┌────────
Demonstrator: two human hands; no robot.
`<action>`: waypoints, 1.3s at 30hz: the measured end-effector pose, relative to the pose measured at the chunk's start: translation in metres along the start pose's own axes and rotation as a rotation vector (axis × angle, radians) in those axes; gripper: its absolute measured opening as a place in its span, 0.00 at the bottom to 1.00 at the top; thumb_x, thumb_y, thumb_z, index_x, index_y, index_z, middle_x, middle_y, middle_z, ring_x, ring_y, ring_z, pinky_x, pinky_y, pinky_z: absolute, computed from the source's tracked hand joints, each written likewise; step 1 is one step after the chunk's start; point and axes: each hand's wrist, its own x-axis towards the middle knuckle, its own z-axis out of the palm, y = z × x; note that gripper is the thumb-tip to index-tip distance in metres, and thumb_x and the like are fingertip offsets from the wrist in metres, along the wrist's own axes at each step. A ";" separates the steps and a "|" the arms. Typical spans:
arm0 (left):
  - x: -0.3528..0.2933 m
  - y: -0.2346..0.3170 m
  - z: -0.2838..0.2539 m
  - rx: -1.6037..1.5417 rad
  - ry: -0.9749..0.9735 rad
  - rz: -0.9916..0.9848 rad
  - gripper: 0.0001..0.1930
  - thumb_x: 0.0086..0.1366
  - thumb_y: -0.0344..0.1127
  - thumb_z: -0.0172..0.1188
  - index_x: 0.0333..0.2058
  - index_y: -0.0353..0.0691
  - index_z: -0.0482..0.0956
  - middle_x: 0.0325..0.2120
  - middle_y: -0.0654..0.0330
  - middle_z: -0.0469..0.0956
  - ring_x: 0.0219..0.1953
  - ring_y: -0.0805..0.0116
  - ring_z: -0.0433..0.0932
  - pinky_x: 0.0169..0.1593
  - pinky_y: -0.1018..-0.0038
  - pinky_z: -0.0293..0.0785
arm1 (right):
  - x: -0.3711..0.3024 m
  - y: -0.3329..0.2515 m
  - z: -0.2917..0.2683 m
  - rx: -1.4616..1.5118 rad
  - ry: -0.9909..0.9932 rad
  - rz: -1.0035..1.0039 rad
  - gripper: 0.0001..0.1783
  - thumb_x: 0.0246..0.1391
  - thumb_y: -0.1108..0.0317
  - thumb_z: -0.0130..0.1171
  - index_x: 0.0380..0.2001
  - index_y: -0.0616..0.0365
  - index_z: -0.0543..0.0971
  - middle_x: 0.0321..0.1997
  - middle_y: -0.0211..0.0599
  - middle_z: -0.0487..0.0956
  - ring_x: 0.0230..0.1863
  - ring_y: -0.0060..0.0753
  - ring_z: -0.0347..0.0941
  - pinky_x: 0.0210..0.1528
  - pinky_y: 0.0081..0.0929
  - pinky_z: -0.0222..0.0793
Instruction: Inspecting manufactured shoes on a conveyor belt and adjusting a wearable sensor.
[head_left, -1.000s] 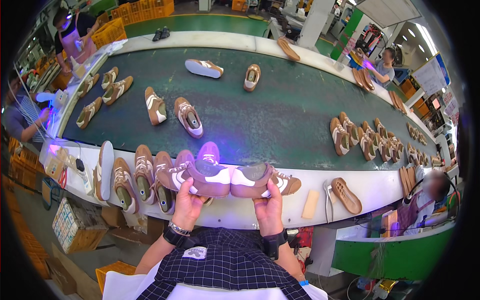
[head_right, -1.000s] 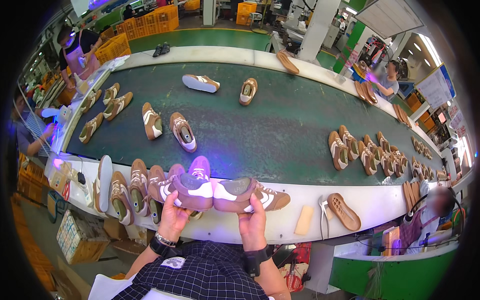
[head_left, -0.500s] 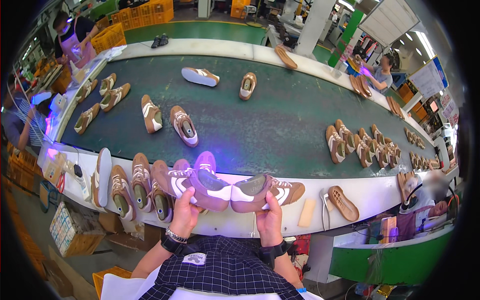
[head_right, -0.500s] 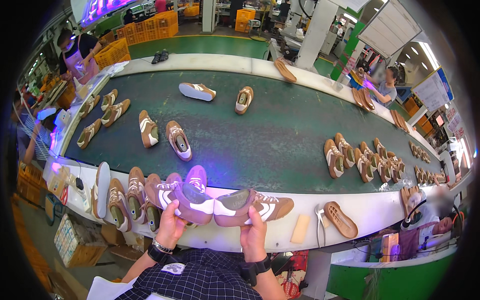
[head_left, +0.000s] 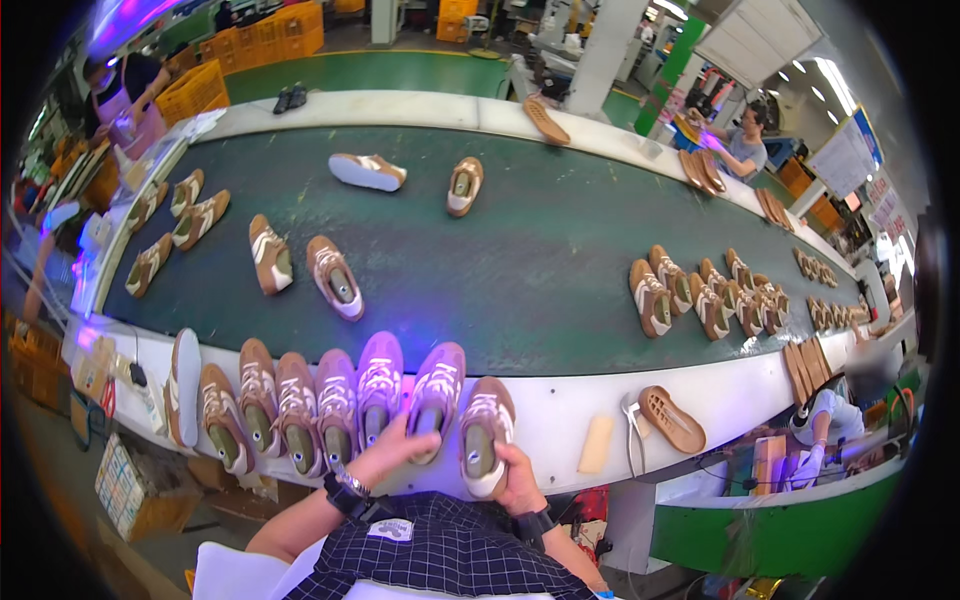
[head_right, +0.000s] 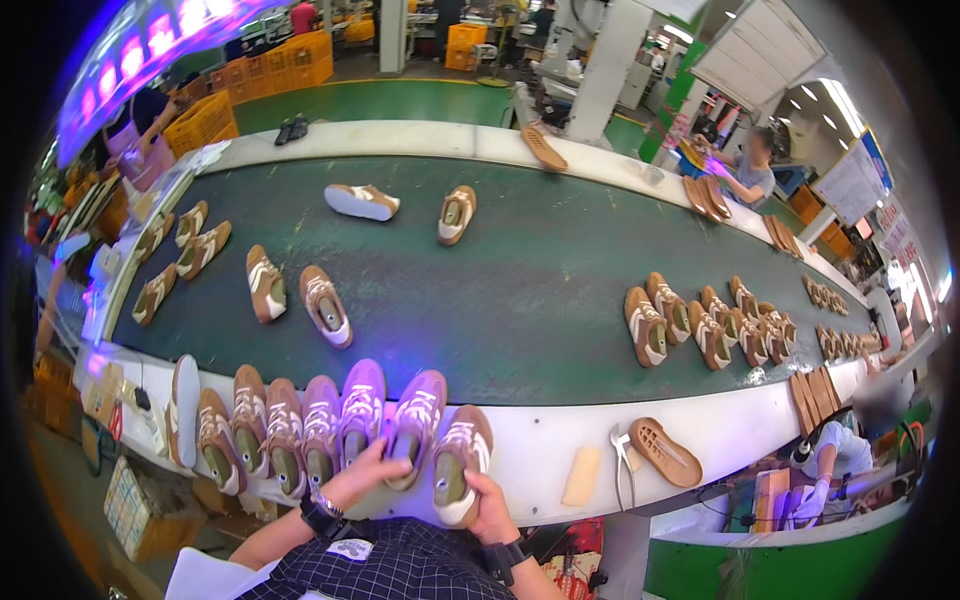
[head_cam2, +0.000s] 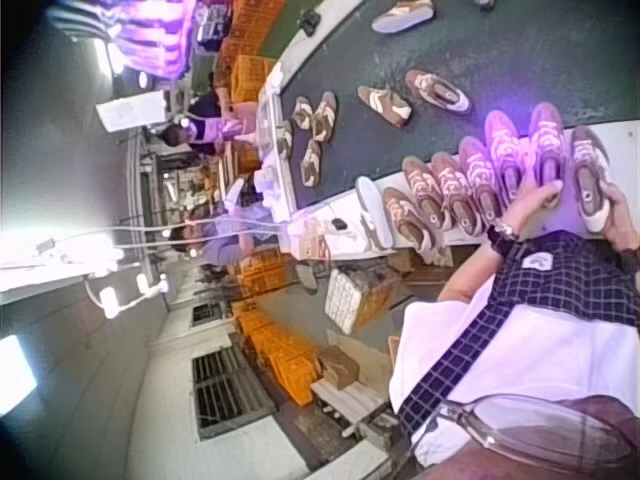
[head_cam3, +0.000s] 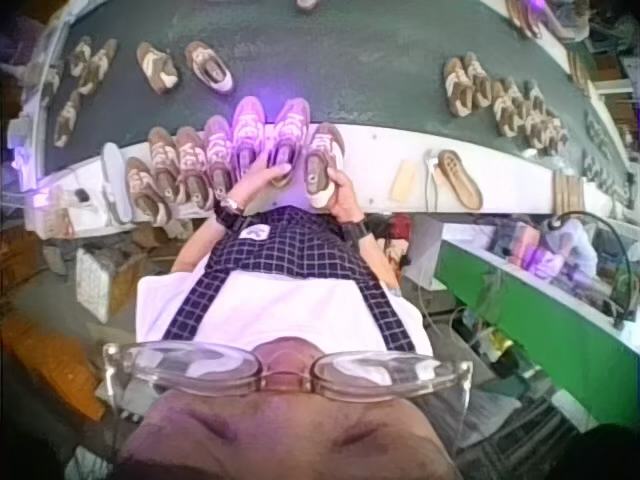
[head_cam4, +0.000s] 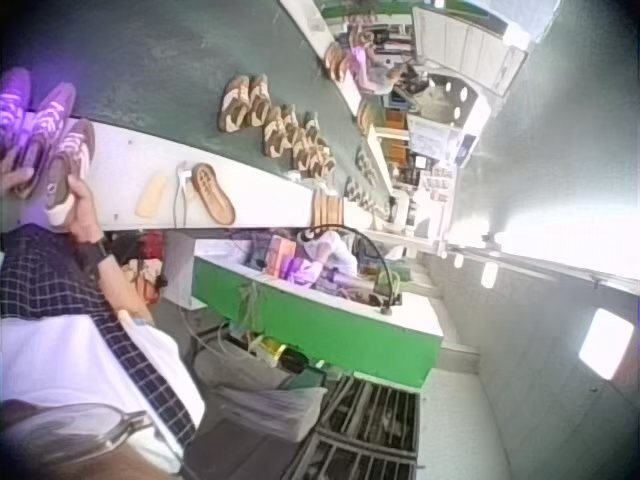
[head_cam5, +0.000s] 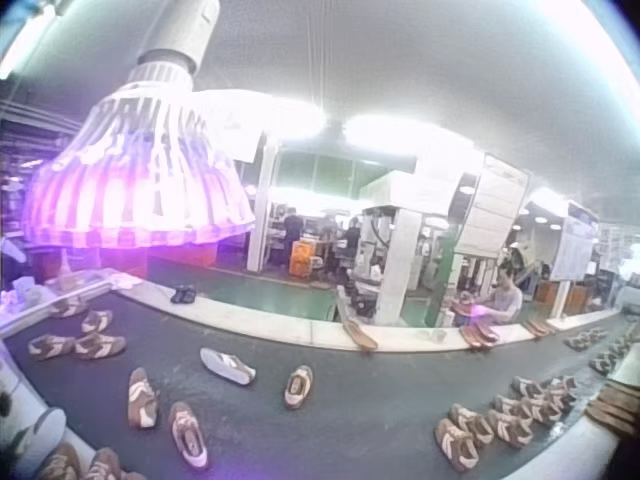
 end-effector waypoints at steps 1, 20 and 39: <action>0.006 -0.015 -0.003 0.256 0.004 0.010 0.38 0.47 0.44 0.69 0.52 0.30 0.61 0.44 0.53 0.70 0.45 0.66 0.71 0.50 0.73 0.66 | -0.006 -0.001 -0.003 -0.052 0.030 0.054 0.26 0.52 0.67 0.52 0.55 0.64 0.64 0.49 0.44 0.74 0.47 0.38 0.73 0.52 0.39 0.70; 0.028 -0.038 -0.006 0.155 -0.020 -0.063 0.38 0.56 0.31 0.61 0.60 0.31 0.49 0.45 0.52 0.70 0.43 0.66 0.73 0.44 0.74 0.71 | 0.243 -0.221 0.038 -0.746 0.436 -0.432 0.25 0.43 0.61 0.59 0.43 0.66 0.71 0.32 0.39 0.71 0.33 0.41 0.72 0.27 0.31 0.73; 0.052 -0.045 0.025 0.918 0.369 0.498 0.48 0.41 0.37 0.67 0.58 0.27 0.50 0.58 0.35 0.50 0.60 0.40 0.51 0.63 0.59 0.49 | 0.043 -0.051 -0.106 -1.939 0.804 -1.086 0.26 0.46 0.65 0.55 0.50 0.62 0.68 0.57 0.49 0.65 0.61 0.53 0.56 0.64 0.45 0.49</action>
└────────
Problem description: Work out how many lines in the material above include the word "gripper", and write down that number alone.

Response: 3